このような選択がどのように行われるのか、また草食動物が、植物が最も利益をもたらす菌類に報酬を与える能力をどのように妨害するのかについて、もっと理解を深める必要がある。

しかし、もし植物が害虫や病気を退治するのに役立つ菌類を選ぶことができれば、自然界のパートナーシップについての考え方が変わるかもしれない。それは農業や自然保護、傷ついた環境の回復に大きな意味を持つ。

夕空に映えるレタス畑
害虫はレタスなど多くの作物にとって大きな問題である。 hitesh 8482/Shutterstock
植物がどのように菌類を選択するかがわかれば、より防御力の高い作物への道が開け、化学合成農薬を散布する必要性が減るだろう。生態系の回復と繁栄に役立つ、エキサイティングな可能性も開けるだろう。

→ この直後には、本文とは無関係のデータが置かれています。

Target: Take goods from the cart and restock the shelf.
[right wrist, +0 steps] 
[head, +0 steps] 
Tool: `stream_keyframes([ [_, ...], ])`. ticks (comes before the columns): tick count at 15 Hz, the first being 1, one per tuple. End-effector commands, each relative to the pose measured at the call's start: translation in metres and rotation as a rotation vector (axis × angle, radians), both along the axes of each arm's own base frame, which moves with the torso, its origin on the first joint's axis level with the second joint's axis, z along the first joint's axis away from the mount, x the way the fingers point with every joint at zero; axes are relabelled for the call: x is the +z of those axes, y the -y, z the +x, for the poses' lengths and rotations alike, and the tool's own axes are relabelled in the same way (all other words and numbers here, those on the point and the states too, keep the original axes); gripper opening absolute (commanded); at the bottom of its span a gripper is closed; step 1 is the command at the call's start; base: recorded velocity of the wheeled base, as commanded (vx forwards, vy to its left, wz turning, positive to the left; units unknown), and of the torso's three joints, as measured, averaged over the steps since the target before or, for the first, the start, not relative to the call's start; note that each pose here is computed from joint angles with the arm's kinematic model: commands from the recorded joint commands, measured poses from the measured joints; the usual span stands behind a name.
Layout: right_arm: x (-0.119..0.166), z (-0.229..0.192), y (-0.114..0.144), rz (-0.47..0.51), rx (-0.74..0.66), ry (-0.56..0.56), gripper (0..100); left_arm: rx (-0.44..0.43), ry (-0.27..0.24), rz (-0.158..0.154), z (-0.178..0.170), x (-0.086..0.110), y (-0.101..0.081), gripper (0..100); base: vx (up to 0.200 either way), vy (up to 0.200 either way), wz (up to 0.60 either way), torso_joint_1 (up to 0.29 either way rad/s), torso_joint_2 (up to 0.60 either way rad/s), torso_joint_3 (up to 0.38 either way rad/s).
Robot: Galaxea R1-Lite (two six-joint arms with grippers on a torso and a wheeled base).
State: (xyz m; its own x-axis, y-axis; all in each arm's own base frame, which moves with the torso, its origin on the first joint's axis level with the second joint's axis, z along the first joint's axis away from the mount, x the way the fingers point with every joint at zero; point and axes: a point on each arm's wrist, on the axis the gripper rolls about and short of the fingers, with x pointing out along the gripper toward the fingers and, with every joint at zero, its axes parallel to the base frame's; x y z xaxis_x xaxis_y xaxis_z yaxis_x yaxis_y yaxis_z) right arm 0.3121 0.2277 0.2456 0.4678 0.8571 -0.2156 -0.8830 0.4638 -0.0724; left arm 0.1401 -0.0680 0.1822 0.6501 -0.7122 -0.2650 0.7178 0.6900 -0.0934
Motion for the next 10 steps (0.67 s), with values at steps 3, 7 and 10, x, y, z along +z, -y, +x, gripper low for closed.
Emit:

植物が菌類を識別し、そこから得られる利益に基づいて選択できる可能性は、生態学研究の新たなフロンティアを切り開くものである。このような地下での相互作用を探求することで、私たちは地球最古の共生のひとつである真菌の可能性を利用することに少しずつ近づいている。それは、地球上の生命を維持する複雑な関係を思い起こさせるものであり、最初の植物が太陽と菌類に手を伸ばした5億年前と同様に、今日でも重要なつながりなのである。